▼

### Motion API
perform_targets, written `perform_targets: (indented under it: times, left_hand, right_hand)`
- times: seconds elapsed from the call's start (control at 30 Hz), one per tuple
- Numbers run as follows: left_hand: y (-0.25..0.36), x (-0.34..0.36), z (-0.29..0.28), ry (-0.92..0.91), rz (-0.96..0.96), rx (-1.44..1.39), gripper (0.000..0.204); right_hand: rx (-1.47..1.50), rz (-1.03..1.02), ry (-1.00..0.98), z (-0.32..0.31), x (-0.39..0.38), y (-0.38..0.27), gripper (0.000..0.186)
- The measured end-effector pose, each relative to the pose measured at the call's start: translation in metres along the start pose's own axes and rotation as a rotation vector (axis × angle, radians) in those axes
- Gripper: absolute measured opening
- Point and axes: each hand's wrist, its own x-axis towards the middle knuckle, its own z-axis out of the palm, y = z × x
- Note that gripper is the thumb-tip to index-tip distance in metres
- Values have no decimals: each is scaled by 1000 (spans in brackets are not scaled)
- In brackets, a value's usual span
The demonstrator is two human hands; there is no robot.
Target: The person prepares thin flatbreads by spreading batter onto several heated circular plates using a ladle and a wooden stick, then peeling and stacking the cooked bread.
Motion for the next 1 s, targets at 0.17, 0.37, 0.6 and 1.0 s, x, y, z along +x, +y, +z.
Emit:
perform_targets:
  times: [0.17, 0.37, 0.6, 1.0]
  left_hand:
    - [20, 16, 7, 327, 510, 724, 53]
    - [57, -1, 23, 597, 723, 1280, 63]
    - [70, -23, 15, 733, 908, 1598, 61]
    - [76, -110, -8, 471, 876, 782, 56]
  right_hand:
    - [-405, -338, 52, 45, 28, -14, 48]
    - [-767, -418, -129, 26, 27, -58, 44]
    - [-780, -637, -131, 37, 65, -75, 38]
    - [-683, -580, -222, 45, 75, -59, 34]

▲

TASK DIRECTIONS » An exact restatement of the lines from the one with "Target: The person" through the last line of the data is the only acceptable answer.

RESPONSE BOX »
Target: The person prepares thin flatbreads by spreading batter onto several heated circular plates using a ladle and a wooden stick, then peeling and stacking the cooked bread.
Motion for the next 1 s, targets at 0.17, 0.37, 0.6 and 1.0 s, x, y, z along +x, +y, +z.
Emit:
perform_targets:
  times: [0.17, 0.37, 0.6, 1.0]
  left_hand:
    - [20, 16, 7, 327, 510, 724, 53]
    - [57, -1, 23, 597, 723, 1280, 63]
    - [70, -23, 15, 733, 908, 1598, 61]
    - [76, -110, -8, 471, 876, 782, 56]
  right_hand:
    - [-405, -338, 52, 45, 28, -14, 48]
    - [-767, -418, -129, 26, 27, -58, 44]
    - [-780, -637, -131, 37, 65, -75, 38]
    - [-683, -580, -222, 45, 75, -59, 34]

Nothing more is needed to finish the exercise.